I don't understand the question. How can you have a displacement in a non-existent dimension?

In any case, thinking of "displacements" can lead to misunderstandings. Spacetime is a 4-dimensional geometric object. "Gravitational waves" are just a name for a particular kind of spacetime geometry. The geometry is what it is; it doesn't "change" or get "displaced". Thinking of gravitational waves as "displacements" means we have chosen a particular way of splitting up spacetime into "space" and "time", but that's just a choice of coordinates; it doesn't change the underlying spacetime geometry.

 

[Henri Garcia]

I don't understand the question. How can you have a displacement in a non-existent dimension?.

You wouldn't. But I thought perhaps that the curvature effects in spacetime could be viewed *as if* they resulted from such a displacement. Clearly that is not the case.
My original confusion with the stretching of LIGO was that I pictured two electrons, say in an antenna, being hit simultaneously by a plane EM wave. The linearly polarized E-field would not stretch them apart, it would move them simultaneously. Similarly, why doesn't the transverse GW not move the laser and mirror together as one? I promise this is my last query on this! :-)

 

[Ibix]

. But I thought perhaps that the curvature effects in spacetime could be viewed *as if* they resulted from such a displacement. Clearly that is not the case.

All of general relativity works with four dimensions. You are thinking of "embedding" spacetime in some higher dimensional space, like a piece of paper (2d, or close enough) in 3d space. Although this kind of thing is sometimes drawn (the infamous rubber sheet model, for example) the reality is that there's no evidence of anything outside spacetime in which it could be embedded. And there's no need for it in theory.

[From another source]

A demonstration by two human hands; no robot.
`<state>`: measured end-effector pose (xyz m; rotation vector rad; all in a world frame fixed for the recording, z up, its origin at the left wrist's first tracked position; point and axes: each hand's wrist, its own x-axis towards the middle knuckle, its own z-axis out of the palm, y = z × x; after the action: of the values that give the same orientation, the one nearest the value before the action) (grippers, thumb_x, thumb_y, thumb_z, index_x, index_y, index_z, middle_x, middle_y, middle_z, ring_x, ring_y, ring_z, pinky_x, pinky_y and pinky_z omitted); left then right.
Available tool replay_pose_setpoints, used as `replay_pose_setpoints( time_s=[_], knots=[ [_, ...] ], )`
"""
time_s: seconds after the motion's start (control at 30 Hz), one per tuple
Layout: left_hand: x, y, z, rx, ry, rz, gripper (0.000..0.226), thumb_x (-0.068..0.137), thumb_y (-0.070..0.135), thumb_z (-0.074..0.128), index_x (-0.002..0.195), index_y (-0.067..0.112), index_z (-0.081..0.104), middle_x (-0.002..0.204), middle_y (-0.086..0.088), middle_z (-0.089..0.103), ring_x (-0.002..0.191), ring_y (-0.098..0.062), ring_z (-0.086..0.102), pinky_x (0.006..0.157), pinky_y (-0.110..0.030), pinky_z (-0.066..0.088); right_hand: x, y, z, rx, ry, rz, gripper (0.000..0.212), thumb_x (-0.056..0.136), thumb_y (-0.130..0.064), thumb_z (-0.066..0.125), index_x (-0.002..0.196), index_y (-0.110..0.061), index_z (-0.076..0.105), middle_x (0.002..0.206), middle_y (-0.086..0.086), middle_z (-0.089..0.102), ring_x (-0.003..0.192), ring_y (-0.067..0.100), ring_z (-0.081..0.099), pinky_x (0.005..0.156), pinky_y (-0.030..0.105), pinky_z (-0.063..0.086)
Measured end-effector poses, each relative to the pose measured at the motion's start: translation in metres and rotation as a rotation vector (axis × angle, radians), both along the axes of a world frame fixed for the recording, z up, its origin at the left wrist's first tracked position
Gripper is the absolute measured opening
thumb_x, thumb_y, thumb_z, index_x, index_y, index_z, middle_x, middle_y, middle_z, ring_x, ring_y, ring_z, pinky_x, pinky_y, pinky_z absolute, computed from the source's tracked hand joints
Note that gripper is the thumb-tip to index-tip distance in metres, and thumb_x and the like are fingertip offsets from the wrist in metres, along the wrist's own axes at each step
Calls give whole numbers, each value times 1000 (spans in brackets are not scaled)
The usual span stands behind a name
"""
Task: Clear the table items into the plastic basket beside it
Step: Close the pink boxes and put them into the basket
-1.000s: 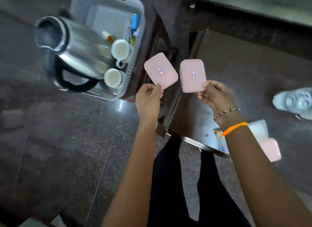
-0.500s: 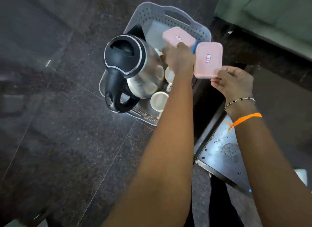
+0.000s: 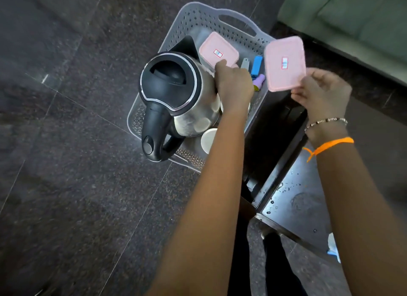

Similarly, why doesn't the transverse GW not move the laser and mirror together as one? I promise this is my last query on this! :-)

In some senses, neither mirror nor laser is moving (if you strap an accelerometer to them, you'll find that they never accelerate). The distance between them is just changing.

 

[PeterDonis]

why doesn't the transverse GW not move the laser and mirror together as one?

Because a gravitational wave acting on objects is not the same as an EM wave acting on electrons. At the "B" level it's hard to go into much more detail than that. But @Ibix brought up one key difference, which is that objects being acted on by a gravitational wave are in free fall--unaccelerated. This is not the case for electrons being acted on by an EM wave, or indeed for any objects being acted on by any non-gravitational force.

In short, while the analogy between gravitational waves and EM waves can be helpful in some ways, it breaks down after a certain point, and the question you are asking goes beyond that point.

 

[Henri Garcia]

Thanks to you both!

 

[Mister T]

LIGO is most sensitive to a GW from directly above/below. As a transverse wave hits an arm why don't the laser source and the mirror move in unison -- thereby covering up the distorted motion?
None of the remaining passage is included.